> _Problem description_: If a line in the entries contains the string "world", include that line in your answer.

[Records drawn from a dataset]
────

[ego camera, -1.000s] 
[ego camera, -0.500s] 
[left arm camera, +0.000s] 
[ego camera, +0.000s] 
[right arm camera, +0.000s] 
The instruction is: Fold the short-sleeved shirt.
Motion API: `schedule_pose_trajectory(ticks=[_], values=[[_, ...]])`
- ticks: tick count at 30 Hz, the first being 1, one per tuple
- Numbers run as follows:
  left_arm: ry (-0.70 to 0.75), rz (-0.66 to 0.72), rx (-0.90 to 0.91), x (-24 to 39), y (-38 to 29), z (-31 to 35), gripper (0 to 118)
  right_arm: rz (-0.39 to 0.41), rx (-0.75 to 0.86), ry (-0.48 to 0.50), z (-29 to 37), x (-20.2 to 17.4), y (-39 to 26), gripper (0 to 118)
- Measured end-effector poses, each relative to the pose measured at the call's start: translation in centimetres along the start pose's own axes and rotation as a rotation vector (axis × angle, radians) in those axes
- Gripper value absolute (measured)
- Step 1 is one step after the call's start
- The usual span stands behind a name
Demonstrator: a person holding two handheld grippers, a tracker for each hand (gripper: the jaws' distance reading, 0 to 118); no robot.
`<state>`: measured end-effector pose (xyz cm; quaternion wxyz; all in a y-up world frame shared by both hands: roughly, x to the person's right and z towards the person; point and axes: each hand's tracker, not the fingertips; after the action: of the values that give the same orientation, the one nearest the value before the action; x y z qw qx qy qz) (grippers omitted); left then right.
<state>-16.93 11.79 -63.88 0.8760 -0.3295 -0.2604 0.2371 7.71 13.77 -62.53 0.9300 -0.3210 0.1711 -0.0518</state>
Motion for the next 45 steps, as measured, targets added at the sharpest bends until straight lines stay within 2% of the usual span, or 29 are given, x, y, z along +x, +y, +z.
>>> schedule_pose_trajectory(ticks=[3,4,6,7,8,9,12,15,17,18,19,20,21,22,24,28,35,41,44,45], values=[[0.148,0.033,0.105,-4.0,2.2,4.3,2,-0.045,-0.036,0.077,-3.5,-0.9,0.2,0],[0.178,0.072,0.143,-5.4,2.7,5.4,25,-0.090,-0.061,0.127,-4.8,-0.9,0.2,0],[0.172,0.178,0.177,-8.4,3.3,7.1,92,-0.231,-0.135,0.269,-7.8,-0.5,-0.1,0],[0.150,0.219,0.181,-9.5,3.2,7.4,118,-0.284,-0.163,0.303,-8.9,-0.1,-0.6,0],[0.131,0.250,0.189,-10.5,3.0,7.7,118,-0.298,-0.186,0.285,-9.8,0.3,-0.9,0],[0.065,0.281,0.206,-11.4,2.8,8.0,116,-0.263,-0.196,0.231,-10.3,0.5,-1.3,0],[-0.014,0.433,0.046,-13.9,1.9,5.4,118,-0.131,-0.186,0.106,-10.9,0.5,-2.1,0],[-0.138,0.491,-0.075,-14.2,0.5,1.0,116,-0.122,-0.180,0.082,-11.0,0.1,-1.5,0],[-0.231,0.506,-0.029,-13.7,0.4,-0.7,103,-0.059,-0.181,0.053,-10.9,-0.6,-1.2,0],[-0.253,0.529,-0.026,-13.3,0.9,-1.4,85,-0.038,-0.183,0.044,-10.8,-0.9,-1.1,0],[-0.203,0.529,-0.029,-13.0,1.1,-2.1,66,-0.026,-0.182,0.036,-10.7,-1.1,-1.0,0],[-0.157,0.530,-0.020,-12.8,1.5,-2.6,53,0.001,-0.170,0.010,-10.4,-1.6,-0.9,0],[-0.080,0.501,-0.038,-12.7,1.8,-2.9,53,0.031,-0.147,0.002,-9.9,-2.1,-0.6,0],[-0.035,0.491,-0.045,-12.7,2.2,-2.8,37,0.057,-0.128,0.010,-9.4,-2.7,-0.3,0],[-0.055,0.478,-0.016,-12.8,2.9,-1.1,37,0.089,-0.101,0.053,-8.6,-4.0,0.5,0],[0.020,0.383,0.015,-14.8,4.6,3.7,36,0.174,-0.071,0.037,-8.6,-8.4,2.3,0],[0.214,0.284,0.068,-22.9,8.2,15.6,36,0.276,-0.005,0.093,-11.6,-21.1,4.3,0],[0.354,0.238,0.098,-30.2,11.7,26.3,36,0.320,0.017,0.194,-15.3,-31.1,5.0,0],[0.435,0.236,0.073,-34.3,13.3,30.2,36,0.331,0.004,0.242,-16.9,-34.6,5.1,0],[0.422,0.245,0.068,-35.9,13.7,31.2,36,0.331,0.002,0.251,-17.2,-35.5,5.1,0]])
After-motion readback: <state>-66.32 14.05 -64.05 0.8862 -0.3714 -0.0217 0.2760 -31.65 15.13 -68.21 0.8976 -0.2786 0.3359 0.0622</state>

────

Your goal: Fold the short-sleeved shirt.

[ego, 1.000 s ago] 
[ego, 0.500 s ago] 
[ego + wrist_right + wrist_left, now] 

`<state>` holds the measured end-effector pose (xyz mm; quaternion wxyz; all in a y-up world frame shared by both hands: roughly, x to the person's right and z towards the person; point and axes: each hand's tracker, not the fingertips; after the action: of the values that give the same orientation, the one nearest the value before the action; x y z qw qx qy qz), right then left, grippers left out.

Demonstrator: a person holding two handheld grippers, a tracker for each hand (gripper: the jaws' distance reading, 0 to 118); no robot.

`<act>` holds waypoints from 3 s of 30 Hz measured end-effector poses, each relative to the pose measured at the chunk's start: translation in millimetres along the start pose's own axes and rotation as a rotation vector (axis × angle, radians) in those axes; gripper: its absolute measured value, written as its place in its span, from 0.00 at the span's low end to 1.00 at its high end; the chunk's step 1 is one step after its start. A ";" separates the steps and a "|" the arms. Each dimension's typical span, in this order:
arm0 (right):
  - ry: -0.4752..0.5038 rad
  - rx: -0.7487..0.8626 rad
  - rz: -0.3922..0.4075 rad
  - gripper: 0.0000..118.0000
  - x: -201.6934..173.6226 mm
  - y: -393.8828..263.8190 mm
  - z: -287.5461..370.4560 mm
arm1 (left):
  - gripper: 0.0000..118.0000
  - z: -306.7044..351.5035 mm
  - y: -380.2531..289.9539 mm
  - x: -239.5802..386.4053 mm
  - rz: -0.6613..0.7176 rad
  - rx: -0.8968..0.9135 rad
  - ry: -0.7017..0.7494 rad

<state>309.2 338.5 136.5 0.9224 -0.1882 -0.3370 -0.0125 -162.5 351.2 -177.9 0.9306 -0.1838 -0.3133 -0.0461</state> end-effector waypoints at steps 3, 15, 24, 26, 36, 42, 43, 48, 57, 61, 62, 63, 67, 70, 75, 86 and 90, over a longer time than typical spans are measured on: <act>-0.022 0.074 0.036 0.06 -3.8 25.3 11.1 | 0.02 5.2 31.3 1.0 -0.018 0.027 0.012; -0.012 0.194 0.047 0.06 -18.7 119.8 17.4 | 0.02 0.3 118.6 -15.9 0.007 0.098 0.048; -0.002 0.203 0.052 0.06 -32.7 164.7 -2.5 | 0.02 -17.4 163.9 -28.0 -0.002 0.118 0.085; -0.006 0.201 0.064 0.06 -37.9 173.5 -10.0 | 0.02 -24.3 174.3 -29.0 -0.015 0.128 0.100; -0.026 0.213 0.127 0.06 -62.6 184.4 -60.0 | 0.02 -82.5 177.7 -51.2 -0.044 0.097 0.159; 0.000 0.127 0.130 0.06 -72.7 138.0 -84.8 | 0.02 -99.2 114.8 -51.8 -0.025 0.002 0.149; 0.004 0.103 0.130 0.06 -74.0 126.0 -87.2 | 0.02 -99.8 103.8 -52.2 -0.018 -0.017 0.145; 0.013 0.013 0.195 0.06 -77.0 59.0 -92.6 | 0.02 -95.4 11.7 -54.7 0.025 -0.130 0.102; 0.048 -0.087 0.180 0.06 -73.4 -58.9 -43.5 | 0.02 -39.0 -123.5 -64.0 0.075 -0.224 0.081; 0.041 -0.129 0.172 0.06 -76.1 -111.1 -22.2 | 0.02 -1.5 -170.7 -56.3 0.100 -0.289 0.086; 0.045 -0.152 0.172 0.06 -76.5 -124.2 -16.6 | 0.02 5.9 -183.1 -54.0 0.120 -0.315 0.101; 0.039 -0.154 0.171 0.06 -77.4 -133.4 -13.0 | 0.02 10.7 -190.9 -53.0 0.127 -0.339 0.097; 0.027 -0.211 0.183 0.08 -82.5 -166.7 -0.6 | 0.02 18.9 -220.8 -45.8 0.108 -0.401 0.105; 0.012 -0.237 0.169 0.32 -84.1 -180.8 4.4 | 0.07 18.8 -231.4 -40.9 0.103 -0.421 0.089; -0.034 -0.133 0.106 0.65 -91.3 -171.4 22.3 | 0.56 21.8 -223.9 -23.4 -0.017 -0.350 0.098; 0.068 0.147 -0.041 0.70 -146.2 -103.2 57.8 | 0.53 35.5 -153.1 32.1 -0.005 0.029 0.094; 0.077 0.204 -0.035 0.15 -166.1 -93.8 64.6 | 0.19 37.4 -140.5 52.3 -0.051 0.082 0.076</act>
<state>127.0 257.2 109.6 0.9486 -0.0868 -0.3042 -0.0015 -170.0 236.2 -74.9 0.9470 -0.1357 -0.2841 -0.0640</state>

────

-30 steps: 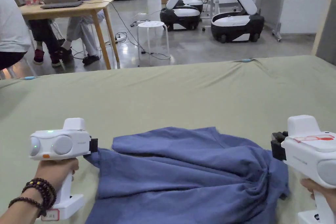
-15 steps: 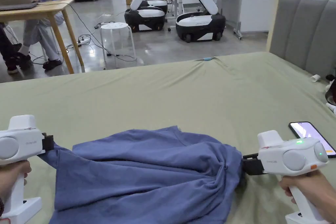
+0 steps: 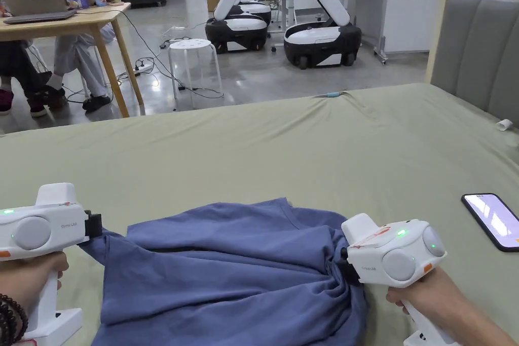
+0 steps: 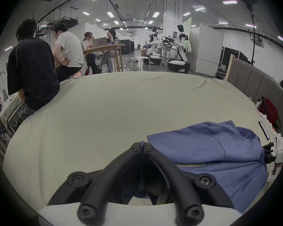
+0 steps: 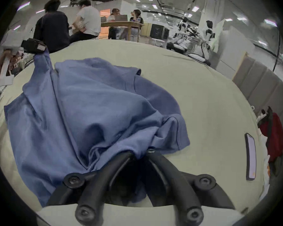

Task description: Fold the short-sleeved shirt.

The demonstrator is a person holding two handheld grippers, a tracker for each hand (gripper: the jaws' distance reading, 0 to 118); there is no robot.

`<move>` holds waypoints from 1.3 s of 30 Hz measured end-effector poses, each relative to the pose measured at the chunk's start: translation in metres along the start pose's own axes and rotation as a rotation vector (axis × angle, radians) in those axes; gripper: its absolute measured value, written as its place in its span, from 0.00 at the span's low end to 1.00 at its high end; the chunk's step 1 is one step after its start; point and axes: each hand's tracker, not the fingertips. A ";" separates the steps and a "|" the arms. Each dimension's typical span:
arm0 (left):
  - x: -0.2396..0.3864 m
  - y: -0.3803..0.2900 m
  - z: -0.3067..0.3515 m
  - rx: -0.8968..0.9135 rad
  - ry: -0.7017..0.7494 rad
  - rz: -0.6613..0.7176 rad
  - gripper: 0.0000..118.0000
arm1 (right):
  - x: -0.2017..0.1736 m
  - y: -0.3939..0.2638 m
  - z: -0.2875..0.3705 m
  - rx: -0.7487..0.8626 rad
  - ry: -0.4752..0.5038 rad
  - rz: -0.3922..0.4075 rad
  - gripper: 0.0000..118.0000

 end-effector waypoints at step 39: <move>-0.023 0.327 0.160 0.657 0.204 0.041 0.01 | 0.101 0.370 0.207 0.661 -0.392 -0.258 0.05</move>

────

> _Solution for this task_:
`<state>`: measured end-effector pose (xyz cm; quaternion wxyz; all in a y-up world frame shared by both hands: roughly, x to the person's right and z towards the person; point and axes: each hand's tracker, not the fingertips; after the action: of the values that give the same orientation, the one nearest the value before the action; x y z qw qx qy qz) (grippers omitted); left then right.
`<state>` holds the measured end-effector pose (xyz mm; quaternion wxyz; all in a y-up world frame shared by both hands: roughly, x to the person's right and z towards the person; point and axes: each hand's tracker, not the fingertips; after the action: of the values that give the same orientation, the one nearest the value before the action; x y z qw qx qy qz), right then left, grippers left out.

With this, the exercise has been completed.